Images don't belong in the copy. Output the rest of the data exactly.

***** Input records

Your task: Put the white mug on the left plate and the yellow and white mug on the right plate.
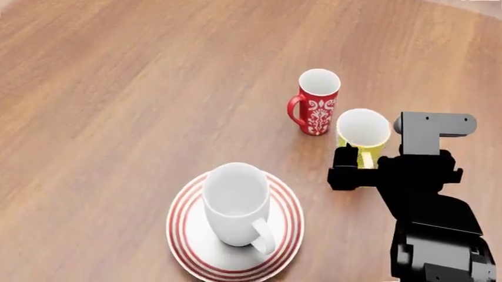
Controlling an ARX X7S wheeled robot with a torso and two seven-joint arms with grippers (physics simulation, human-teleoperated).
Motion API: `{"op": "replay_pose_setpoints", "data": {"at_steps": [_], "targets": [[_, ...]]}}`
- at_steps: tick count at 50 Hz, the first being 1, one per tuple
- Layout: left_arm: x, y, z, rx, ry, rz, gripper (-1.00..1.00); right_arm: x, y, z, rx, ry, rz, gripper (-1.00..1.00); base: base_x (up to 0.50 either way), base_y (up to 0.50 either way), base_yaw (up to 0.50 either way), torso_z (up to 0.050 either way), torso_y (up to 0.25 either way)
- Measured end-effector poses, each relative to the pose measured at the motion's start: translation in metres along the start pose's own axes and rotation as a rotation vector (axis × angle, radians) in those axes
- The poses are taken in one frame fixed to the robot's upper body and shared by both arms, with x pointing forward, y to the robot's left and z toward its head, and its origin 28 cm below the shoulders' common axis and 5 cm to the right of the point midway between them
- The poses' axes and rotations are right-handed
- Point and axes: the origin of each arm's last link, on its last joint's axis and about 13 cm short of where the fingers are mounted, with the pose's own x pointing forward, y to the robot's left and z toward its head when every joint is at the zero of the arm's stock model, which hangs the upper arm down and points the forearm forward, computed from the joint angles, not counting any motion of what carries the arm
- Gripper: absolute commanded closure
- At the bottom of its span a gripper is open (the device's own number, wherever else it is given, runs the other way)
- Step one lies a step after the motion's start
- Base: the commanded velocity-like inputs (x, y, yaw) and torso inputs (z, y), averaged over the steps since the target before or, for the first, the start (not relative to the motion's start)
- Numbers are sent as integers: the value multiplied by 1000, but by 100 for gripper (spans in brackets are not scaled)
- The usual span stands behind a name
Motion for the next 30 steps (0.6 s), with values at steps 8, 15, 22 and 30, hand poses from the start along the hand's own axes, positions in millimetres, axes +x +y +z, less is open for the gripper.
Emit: {"op": "replay_pose_setpoints", "data": {"at_steps": [8, 15, 22, 30], "targets": [[0, 0, -1, -4, 5, 5, -100, 0, 0, 2, -12, -7, -6, -100, 0, 0, 0, 0, 0], [1, 0, -1, -7, 11, 12, -100, 1, 0, 8, -37, -47, -22, -100, 0, 0, 0, 0, 0], [0, 0, 0, 1, 8, 1, -100, 2, 1, 11, -53, -74, -31, -100, 0, 0, 0, 0, -203], [-1, 0, 0, -11, 11, 3, -100, 2, 1, 10, -61, -75, -39, -100, 0, 0, 0, 0, -58]]}}
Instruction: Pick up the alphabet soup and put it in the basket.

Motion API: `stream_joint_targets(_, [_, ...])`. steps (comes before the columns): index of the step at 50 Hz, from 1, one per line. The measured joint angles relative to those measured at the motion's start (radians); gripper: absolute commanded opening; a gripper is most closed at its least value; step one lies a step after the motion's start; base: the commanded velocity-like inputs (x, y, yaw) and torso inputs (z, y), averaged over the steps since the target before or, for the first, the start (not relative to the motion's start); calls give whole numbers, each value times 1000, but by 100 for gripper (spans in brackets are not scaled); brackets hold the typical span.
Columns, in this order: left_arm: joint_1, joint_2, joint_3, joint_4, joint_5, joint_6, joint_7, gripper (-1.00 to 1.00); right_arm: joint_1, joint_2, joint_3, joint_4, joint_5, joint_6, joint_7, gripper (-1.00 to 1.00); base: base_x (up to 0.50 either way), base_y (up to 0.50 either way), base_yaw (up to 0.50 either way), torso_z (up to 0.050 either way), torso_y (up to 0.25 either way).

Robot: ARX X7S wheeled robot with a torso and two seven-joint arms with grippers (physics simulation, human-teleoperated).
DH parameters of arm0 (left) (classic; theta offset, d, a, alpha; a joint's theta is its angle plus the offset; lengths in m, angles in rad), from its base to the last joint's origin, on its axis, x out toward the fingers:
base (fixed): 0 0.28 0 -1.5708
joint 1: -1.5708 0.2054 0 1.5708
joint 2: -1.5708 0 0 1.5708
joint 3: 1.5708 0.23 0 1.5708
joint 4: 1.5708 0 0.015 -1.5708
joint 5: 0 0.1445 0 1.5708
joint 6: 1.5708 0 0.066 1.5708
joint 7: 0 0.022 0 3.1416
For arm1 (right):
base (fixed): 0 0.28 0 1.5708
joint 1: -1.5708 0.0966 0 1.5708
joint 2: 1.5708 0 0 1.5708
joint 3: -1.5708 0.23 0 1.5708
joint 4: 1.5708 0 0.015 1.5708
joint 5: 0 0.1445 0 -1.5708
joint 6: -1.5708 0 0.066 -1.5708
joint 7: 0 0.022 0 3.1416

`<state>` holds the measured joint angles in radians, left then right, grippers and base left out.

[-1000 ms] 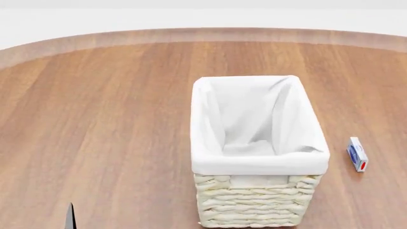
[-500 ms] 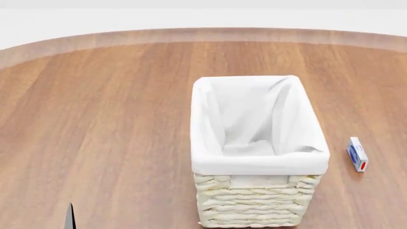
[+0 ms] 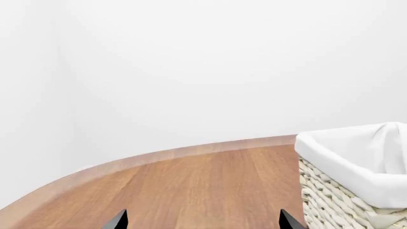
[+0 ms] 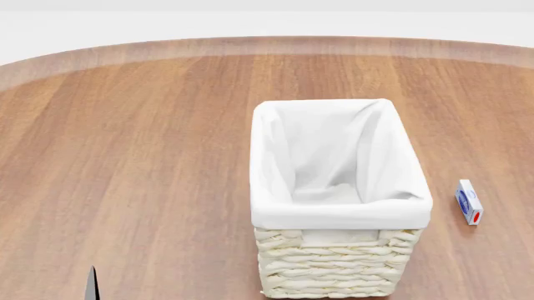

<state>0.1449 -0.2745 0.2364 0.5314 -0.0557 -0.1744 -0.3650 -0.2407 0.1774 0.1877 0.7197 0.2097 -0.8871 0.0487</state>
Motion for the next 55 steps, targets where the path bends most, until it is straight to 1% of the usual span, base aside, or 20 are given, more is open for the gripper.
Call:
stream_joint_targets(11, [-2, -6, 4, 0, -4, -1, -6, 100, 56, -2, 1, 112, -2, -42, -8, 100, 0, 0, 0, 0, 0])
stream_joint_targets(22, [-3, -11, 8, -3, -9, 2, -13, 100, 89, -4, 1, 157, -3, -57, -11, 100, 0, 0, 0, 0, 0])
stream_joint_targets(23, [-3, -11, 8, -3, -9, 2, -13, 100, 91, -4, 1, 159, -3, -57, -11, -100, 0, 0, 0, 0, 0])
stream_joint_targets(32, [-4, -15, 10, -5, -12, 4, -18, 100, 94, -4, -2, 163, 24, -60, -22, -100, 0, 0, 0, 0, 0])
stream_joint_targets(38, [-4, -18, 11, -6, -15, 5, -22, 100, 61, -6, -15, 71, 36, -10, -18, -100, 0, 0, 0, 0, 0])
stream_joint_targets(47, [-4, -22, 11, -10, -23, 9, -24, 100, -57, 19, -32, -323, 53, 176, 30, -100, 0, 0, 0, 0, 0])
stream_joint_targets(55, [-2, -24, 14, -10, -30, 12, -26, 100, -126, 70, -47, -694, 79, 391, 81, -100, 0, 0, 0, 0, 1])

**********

Written answer:
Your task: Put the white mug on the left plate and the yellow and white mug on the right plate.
Controlling an ARX X7S wheeled robot with a torso and two seven-joint arms with grippers (physics simulation, human-teleoperated).
Motion API: `{"op": "replay_pose_setpoints", "data": {"at_steps": [_], "targets": [[_, ...]]}}`
- at_steps: tick count at 50 Hz, the first being 1, one per tuple
- Layout: left_arm: x, y, z, rx, ry, rz, gripper (-1.00..1.00); right_arm: x, y, z, rx, ry, rz, gripper (-1.00..1.00); base: base_x (up to 0.50 either way), base_y (up to 0.50 either way), base_yaw (up to 0.50 either way), torso_z (up to 0.050 either way), torso_y (up to 0.25 either way)
- Measured end-effector poses, each relative to the pose measured at the motion's start: translation in metres along the start pose's own axes and rotation as a rotation vector (axis × angle, radians) in those axes
- The poses are taken in one frame fixed to the robot's upper body and shared by both arms, with x pointing forward, y to the robot's left and z toward its head, and its origin 28 cm below the shoulders' common axis and 5 cm to the right of the point midway between them
- The poses' axes and rotations are right-handed
- Point and axes: the origin of each arm's last link, on its last joint's axis and about 13 cm short of where the fingers are mounted, with the pose's own x pointing forward, y to the robot's left and z toward its head when every joint is at the zero of the arm's stock model, which hangs the upper arm down and points the forearm forward, computed from the joint angles, not counting any motion of what carries the arm
- Gripper: absolute commanded closure
- At the bottom of its span a gripper is open (the device's own number, wherever else it is given, runs the other way)
- Step one lies a step after the motion's start
- Base: the commanded velocity-like inputs (x, y, yaw) and torso inputs (z, y), averaged over the steps since the target before or, for the first, the start (not relative to the motion's start)
- Numbers are sent as integers: the value multiplied by 1000, but by 100 for gripper (spans in brackets are not scaled)
- The usual span stands behind a name
Motion for the next 30 steps (0.6 s), with values at steps 8, 15, 22 and 30, hand poses from the start along the hand's own axes, positions in millimetres, axes +x +y +z, less is open for the gripper.
Emit: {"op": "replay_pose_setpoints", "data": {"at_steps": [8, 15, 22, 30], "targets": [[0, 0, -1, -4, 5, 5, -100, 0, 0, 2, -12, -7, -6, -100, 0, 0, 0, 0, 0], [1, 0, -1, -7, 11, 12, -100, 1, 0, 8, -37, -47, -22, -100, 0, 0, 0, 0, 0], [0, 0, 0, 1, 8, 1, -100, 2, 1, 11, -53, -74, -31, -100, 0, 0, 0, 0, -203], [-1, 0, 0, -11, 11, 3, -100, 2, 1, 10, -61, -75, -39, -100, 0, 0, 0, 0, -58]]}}
Instruction: Pick up the alphabet soup and put it in the basket.

Motion API: `stream_joint_targets(_, [_, ...])`. steps (comes before the columns): index of the step at 50 Hz, from 1, one per line. The measured joint angles relative to those measured at the motion's start (radians); gripper: absolute commanded opening; a gripper is most closed at its least value; step one lies a step after the motion's start; base: the commanded velocity-like inputs (x, y, yaw) and torso inputs (z, y), averaged over the steps since the target before or, for the first, the start (not relative to the motion's start); calls give whole numbers, each value times 1000, but by 100 for gripper (spans in brackets are not scaled); brackets hold the typical span.
Columns, in this order: left_arm: joint_1, joint_2, joint_3, joint_4, joint_5, joint_6, joint_7, gripper (-1.00 to 1.00); right_arm: joint_1, joint_2, joint_3, joint_4, joint_5, joint_6, joint_7, gripper (-1.00 to 1.00); base: base_x (up to 0.50 either way), base_y (up to 0.50 either way), base_yaw (up to 0.50 either way), torso_z (up to 0.050 either way), torso_y (up to 0.25 either way).

Robot: ARX X7S wheeled robot with a torso and two seven-joint arms with grippers (physics simulation, human-teleoperated).
DH parameters of arm0 (left) (classic; theta offset, d, a, alpha; a joint's theta is its angle plus the offset; lengths in m, angles in rad), from its base to the last joint's origin, on its axis, x out toward the fingers:
base (fixed): 0 0.28 0 -1.5708
joint 1: -1.5708 0.2054 0 1.5708
joint 2: -1.5708 0 0 1.5708
joint 3: 1.5708 0.23 0 1.5708
joint 4: 1.5708 0 0.015 -1.5708
joint 5: 0 0.1445 0 1.5708
joint 6: 1.5708 0 0.066 1.5708
joint 7: 0 0.022 0 3.1416
For arm1 (right):
base (fixed): 0 0.28 0 1.5708
joint 1: -1.5708 0.0966 0 1.5708
joint 2: 1.5708 0 0 1.5708
joint 3: -1.5708 0.23 0 1.5708
joint 4: 1.5708 0 0.015 1.5708
joint 5: 0 0.1445 0 -1.5708
joint 6: -1.5708 0 0.066 -1.5708
joint 7: 0 0.022 0 3.1416

`<state>` holds the measured joint angles in radians, left then right, grippers and base left out.

[-1000 ms] 
[-500 ms] 
[+0 ms] 
[+0 ms] 

<state>0.1449 -0.2745 0.2364 0.5314 -0.0557 -0.1744 -0.3650 -0.2407 0.1774 0.1877 0.7197 0.2097 -0.8871 0.0487</state>
Motion for the next 55 steps, targets where the path bends most, until it is straight to 1% of the usual span, base aside, or 20 are given, more is open for the gripper.
Call:
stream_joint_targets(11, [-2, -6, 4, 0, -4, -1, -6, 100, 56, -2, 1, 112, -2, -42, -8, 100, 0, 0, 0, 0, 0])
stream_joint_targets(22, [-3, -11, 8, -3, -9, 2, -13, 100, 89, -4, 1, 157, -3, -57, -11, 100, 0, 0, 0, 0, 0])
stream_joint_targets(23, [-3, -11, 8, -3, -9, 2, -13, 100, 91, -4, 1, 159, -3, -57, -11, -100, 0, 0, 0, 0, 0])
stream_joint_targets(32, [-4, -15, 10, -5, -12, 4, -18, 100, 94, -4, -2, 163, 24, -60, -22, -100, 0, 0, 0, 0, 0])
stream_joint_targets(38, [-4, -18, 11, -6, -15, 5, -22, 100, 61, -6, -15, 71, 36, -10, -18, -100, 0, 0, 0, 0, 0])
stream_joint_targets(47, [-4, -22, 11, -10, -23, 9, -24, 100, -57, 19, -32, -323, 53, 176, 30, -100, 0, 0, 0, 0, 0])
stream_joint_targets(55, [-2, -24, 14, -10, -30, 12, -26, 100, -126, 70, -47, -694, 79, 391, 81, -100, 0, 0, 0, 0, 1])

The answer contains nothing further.